Depuis Spin, la sortie d’un nouveau roman de Robert Charles Wilson constitue un évènement dans le monde de la science-fiction (parfois au-delà). Rappelons ici que Wilson a commencé à publier dans les années 1980 d’abord des nouvelles puis des romans. Il a commencé à être remarqué avec Mysterium qui reçut en 1994 le Philip K. Dick Award. Robert Charles Wilson remporte le prix Hugo avec Spin en 2006 et fait désormais figure de Grand de la SF, à à peine plus de 60 ans. On nous présente ici Les derniers jours du Paradis inspiré du Village des damnés de John Wyndham. Allons donc voir ce que Wilson nous a concocté.
Uchronie et paranoïa
2014 : l’Amérique se prépare à célébrer le centenaire de l’armistice qui mit fin à la Première Guerre mondiale avec force feux d’artifice et trompettes. Cela laisse de marbre la jeune Cassie. C’est la nuit, elle ne dort pas et sa tante Nerissa tarde à rentrer. Elle va prendre l’air à la fenêtre et elle voit un homme qui l’observe avec un air étrange de l’autre côté de la chaussée. Il traverse et se fait renverser. De la matière verte s’écoule de son corps : il s’agit d’un mutant extraterrestre, un simulacre de l’Hypercolonie, organisme vivant dans la radiosphère et influençant les évènements mondiaux dans l’ombre. L’Hypercolonie a un adversaire, la Correspondant Society dont les parents de Cassie faisaient partie avant d’être assassinés. Cassie réveille son frère et l’emmène loin de l’appartement de sa tante. Elle rejoint Beth Vance et Leo Beck, autres jeunes dont les parents appartiennent à la Society - le père de Leo, Werner, en est même le dirigeant et le financier occulte. Pendant ce temps, l’oncle de Cassie, Ethan reçoit lui aussi la visite d’un simulacre qui dit venir en paix. Ethan le neutralise avant d’écouter son histoire : l’Hypercolonie est noyautée par un autre super-organisme qui vient demander l’aide des humains.
Dans cet univers, on le voit, pas de Seconde Guerre mondiale et pas de génocides. La société des nations règle tant bien que mal les conflits. Sauf que l’humanité n’est pas seule, elle est guidée par une autre espèce qui profite d’elle, vit en parasite (la comparaison est faite dans le livre avec certaines espèces d’insectes). D’un point de vue narratif, Les derniers jours du Paradis est assez réussi, juxtaposer le point de vue des enfants avec celui des adultes fonctionne harmonieusement. Il ne possède cependant pas le brio de Spin ou de Blind Lake.
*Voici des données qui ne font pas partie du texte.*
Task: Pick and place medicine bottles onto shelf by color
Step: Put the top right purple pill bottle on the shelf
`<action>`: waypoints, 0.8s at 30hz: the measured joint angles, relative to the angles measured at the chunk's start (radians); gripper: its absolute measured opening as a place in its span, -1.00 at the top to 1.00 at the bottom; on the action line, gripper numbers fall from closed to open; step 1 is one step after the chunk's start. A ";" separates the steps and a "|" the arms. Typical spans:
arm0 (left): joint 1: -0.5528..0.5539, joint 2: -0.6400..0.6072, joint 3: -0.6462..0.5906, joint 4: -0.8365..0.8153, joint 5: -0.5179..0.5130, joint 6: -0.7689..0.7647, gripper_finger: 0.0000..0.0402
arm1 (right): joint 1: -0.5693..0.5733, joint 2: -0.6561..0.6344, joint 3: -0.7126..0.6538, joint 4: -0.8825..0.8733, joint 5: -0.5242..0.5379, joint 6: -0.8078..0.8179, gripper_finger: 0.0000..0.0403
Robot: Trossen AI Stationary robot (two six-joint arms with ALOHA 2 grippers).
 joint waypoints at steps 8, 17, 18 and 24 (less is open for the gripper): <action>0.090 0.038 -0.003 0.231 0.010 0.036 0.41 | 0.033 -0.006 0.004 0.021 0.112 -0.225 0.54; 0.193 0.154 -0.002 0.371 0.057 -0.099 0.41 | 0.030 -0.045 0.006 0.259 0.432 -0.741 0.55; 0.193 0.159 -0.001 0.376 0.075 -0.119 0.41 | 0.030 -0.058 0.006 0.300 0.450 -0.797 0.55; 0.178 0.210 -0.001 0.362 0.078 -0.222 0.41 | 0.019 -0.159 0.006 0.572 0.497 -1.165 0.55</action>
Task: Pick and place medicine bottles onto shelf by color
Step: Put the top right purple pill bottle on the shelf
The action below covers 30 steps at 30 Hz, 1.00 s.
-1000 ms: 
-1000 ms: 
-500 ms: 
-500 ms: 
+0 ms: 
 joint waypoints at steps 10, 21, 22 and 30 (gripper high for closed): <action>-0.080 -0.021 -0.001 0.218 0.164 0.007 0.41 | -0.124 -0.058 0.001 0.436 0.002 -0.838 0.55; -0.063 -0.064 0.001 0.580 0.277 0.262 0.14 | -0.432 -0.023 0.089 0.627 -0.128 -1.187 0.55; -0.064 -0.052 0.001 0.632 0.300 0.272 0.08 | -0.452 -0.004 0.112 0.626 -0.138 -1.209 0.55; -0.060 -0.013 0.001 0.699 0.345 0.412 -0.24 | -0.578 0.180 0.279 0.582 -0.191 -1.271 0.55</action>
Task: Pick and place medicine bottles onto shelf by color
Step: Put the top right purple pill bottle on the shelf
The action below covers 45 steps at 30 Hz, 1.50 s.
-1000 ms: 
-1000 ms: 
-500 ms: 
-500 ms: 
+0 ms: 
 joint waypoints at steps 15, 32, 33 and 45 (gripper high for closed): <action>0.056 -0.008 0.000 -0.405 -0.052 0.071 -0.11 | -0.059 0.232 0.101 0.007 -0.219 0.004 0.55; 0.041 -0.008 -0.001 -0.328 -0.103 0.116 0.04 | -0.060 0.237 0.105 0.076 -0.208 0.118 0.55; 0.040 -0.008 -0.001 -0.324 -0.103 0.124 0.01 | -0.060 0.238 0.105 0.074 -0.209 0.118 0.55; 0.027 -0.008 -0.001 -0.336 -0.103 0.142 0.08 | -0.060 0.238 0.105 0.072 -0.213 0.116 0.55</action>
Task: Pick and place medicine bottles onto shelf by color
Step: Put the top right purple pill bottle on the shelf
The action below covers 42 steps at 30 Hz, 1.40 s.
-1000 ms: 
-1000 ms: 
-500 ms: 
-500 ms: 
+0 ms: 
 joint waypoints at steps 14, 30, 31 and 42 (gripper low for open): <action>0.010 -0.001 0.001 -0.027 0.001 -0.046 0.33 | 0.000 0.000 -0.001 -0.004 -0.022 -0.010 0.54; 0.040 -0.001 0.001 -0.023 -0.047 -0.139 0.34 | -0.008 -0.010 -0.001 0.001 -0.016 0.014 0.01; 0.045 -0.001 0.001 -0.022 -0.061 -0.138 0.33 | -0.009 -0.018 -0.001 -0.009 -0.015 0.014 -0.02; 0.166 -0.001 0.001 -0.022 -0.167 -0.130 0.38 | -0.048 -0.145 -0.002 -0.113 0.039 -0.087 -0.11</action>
Récurrence du motif de l’enfermement chez Wilson
Reste que cet ouvrage permet de faire deux remarques. D’abord Robert Charles Wilson a tendance à réécrire les mêmes livres (ce qui n’est pas un défaut, Hemingway faisait pareil). Les derniers jours du Paradis ressemble à Spin, choisir de raconter du point de vue des enfants est récurrent chez lui depuis La Cabane de l’aiguilleur, etc. La seconde est que notre auteur a besoin d’enfermer ses héros pour écrire. L’enfermement peut être extérieur (le Spin, la couche radioprotectrice de l’Hypercolonie, le voyage dans le temps de la petite ville dans Mysterium) ou intérieur (le héros d’À travers temps est en dépression, fermé sur lui-même). Il semble que Robert Charles Wilson a besoin de décrire un cercle fermé pour pouvoir ensuite créer une tentative d’ « évasion » de ce cercle. Ce n’est pas original en tant que tel mais, quelque part, cela explique aussi son succès : n’avons-nous pas l’impression récurrente nous-mêmes d’être bloqués, enfermés dans un cercle ? Ne sommes-nous nous-mêmes bloqués sur une planète que nous polluons, maltraitons (et Wilson a très bien décrit les conséquences possibles du traitement que nous infligeons à la Terre dans Vortex) ou que nous laissons maltraiter ?
Vaste sujet, qui explique aussi pourquoi Wilson peut autant marquer l’esprit des lecteurs d'aujourd’hui.